Methods: Blood samples from 872 apparently healthy participants were randomly selected from 11 governorates in Jordan and tested for anti-Leishmania K39 IgG. Risk factors (animal ownership and agriculture practices) and demographic data were also collected using pre-tested and validated questionnaire.
Results: Overall, 2.52% of participants were seropositive for Leishmania spp. Participants living in the Jordan Valley plateau had significantly greater odds (adjusted odds ratio = 3.70, 95% CI 1.37-9.93) of seropositivity than those living in the Highlands after adjustment for age. Conclusions: This study supports the intermittent reports of cutaneous leishmaniasis outbreaks in the Jordan Valley. Vector control measures in the Jordan Valley should be considered, including insecticide treated bed nets, sugar baits and using flowering plants to attract and trap Phlebotomus papatasi sand flies. Active surveillance in the Jordan Valley is also recommended in light of this and other reports.
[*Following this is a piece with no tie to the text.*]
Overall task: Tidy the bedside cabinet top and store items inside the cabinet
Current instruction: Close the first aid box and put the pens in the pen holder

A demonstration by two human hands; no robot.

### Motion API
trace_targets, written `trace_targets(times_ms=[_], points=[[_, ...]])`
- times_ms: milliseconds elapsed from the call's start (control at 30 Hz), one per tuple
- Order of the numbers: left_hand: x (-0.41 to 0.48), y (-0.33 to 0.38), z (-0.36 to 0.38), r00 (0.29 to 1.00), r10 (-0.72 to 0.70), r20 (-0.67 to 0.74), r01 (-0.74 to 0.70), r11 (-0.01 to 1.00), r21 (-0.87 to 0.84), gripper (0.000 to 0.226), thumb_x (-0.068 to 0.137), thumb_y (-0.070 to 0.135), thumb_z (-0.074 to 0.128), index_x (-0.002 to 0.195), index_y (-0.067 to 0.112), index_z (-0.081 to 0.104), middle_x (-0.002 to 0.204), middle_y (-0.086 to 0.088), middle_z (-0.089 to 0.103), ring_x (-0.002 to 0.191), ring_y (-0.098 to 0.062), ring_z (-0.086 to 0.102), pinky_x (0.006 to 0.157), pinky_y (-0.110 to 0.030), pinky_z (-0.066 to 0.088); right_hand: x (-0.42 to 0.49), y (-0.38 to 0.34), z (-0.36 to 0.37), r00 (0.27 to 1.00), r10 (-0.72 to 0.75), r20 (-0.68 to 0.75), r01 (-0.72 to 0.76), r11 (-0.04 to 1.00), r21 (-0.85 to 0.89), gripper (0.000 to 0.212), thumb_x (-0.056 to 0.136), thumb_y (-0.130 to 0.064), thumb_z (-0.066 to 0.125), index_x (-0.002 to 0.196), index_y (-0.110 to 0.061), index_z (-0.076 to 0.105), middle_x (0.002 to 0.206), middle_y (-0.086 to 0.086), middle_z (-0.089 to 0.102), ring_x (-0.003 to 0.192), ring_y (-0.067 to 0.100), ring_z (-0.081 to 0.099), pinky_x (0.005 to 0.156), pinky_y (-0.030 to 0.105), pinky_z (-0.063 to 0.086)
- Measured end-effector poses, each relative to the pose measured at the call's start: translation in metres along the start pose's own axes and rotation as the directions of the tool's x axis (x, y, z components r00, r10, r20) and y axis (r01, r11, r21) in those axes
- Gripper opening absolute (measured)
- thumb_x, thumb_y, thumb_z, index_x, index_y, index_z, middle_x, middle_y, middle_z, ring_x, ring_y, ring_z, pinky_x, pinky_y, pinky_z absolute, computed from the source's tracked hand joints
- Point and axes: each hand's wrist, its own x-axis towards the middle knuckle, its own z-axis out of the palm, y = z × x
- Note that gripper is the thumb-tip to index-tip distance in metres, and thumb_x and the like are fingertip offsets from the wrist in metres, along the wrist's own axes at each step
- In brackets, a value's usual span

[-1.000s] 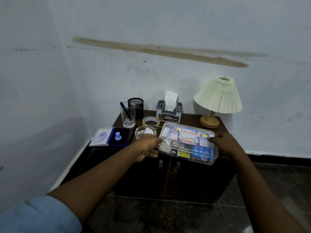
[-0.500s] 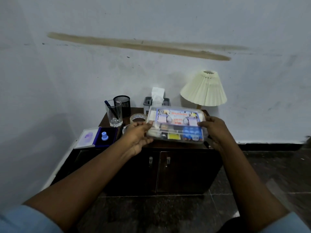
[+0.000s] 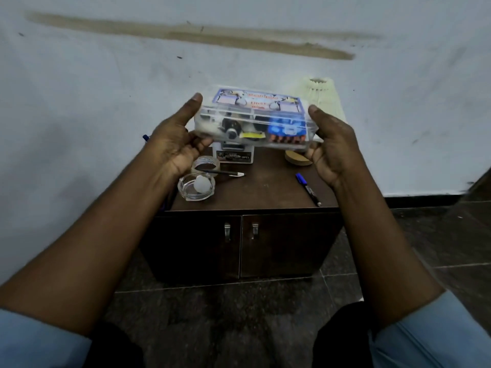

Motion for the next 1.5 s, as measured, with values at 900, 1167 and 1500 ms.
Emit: trace_targets(times_ms=[900,1167,1500], points=[[-0.016,-0.139,-0.044,0.96,-0.164,-0.228,0.194,0.974,0.118,0.007,0.088,0.016,0.074,0.094,0.016,0.07,0.079,-0.006,0.077,0.059,-0.016,0.071,0.059,-0.029,0.057,0.025,0.08,-0.108,0.978,0.19,-0.088,-0.08,-0.047,-0.996,0.027,0.089,-0.033,0.063,0.092,-0.007,0.065,0.101,0.016,0.068,0.092,0.033,0.062,0.071,0.03,0.042],[-0.015,-0.165,-0.033,0.974,-0.178,-0.141,0.193,0.976,0.1,0.027,0.088,0.019,0.078,0.11,0.011,0.065,0.098,-0.011,0.079,0.078,-0.021,0.076,0.068,-0.036,0.06,0.036,0.065,-0.112,0.965,-0.189,-0.181,-0.164,0.1,-0.981,0.045,0.09,-0.051,0.059,0.071,-0.01,0.057,0.077,0.013,0.066,0.06,0.025,0.048,0.057,0.029,0.034],[-0.014,-0.169,0.001,0.973,-0.136,-0.187,0.178,0.957,0.229,0.035,0.084,0.022,0.083,0.107,0.007,0.062,0.091,-0.009,0.07,0.071,-0.018,0.064,0.059,-0.032,0.053,0.017,0.064,-0.041,0.936,-0.286,0.206,0.221,0.022,-0.975,0.014,0.092,-0.019,0.058,0.094,-0.014,0.07,0.088,0.009,0.068,0.068,0.022,0.055,0.061,0.029,0.043]])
Keywords: Zoonotic, Emerging, Pathogens, One Health, Middle East and North Africa

How to cite this article:
Obaidat MM, Roess AA. Nationwide seroprevalence, spatial distribution and risk factors of Leishmania in Jordan. Asian Pac J Trop Biomed 2019;9:227-31

How to cite this URL:
Obaidat MM, Roess AA. Nationwide seroprevalence, spatial distribution and risk factors of Leishmania in Jordan. Asian Pac J Trop Biomed [serial online] 2019 [cited 2020 Jul 11];9:227-31. Available from:

  1. Introduction Top

Leishmania spp. are sandfly-transmitted protozoal pathogens, which are endemic in Latin America, South East Asia, Africa and the Middle East[1]. These pathogens cause two main forms of leishmaniasis; visceral and cutaneous. Visceral leishmaniasis is the most severe form of the disease and manifests as hepatomegaly, severe wasting, and death in 95% of untreated cases[1],[2]. Cutaneous leishmaniasis typically appears as localized lesions at the sandfly bite location, starting with a pink papule, and then progressing to a nodule or plaque and eventually an ulcer[3]. The ulcer heals spontaneously over a period of several months, but permanent scar may occur[3].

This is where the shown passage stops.